Is It Still Relevant in a Cloud-First World
Here's the honest part. If your dream job is cloud engineer or DevOps, A+ alone won't get you there, and CompTIA has responded to that reality by adding a real (if modest) virtualization and cloud domain to Core 1 rather than pretending cloud doesn't exist. But the deeper truth is that most organizations — including plenty running heavily cloud-based infrastructure — still have physical endpoints: laptops that won't boot, printers that jam, docking stations that die, employees who need a new NIC driver or a BIOS setting flipped. Someone has to handle that layer, and that person is almost always the one with A+ on their resume opening the door to the interview. The certification's staying power isn't nostalgia; it's that "a human needs a working device to do their job" hasn't gone away, and hiring managers still use A+ as the fastest signal that a candidate understands hardware and networking fundamentals without having to vet years of experience.
How to Prepare If A+ Fits Your Goals
The people who pass Core 1 comfortably are the ones who get hands-on rather than just reading. If you can get access to a spare PC to open up, cable a small home network with a router and a couple of devices, or spin up a free-tier virtual machine, do it — physically seeing a SATA connector or configuring a subnet mask cements the material far better than a slide deck. Pair that hands-on time with active recall instead of passive rereading. This is where practice questions for the CompTIA A+ Core 1 exam earn their keep: working through scenario-based questions forces you to apply the troubleshooting logic CompTIA is actually testing, rather than just recognizing a term.
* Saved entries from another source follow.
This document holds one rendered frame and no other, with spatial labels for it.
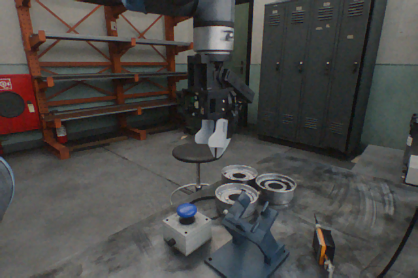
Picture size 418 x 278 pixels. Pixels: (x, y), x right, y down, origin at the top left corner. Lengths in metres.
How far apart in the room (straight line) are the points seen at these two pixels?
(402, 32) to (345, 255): 3.33
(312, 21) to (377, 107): 1.33
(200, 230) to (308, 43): 3.13
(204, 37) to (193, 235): 0.36
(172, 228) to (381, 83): 3.44
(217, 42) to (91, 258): 0.45
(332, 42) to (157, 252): 3.11
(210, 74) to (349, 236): 0.44
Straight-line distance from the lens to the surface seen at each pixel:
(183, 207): 0.51
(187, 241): 0.50
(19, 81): 3.89
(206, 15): 0.47
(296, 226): 0.61
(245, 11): 4.59
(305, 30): 3.49
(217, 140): 0.50
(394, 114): 3.75
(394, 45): 3.74
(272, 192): 0.66
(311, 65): 3.43
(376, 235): 0.66
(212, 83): 0.48
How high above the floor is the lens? 1.15
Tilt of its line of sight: 17 degrees down
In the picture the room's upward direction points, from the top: straight up
ExamStudyApp's adaptive practice is built for exactly this kind of exam, where five domains overlap constantly in real troubleshooting scenarios. Instead of grinding through questions on topics you've already mastered, it keeps pushing more reps at whichever domain — say, networking ports or virtualization concepts — is still shaky for you, so your study time compounds instead of repeating. When every miss comes with a full explanation attached, you're not just told you got it wrong; you learn the reasoning CompTIA expects, which matters enormously on troubleshooting questions where two answers can look almost identical.
Knowing When You're Ready
The biggest mistake candidates make with 220-1201 isn't under-studying the content — it's misjudging readiness. Reading through a study guide once and feeling "familiar" with the material is a very different state than being able to answer 90 mixed-format questions correctly in 90 minutes under time pressure. That's why a full timed exam simulation matters: it's the only way to know whether your pace, your stamina, and your accuracy actually hold up under real conditions, not just whether you recognize the vocabulary. ExamStudyApp's readiness tracking gives you a clearer signal than a gut feeling — it shows you, domain by domain, whether you're actually trending toward a passing score or still guessing on troubleshooting scenarios.
If the CompTIA A+ 220-1201 fits your career goals — and for anyone starting out in IT support, it usually does — treat it as the first of two connected exams, study the troubleshooting logic and not just the terminology, and use a full timed mock exam to confirm you're ready before you spend the money on the real thing. Then take the same disciplined approach into Core 2, because the certification — and the job offers that come with it — only counts once both halves are done.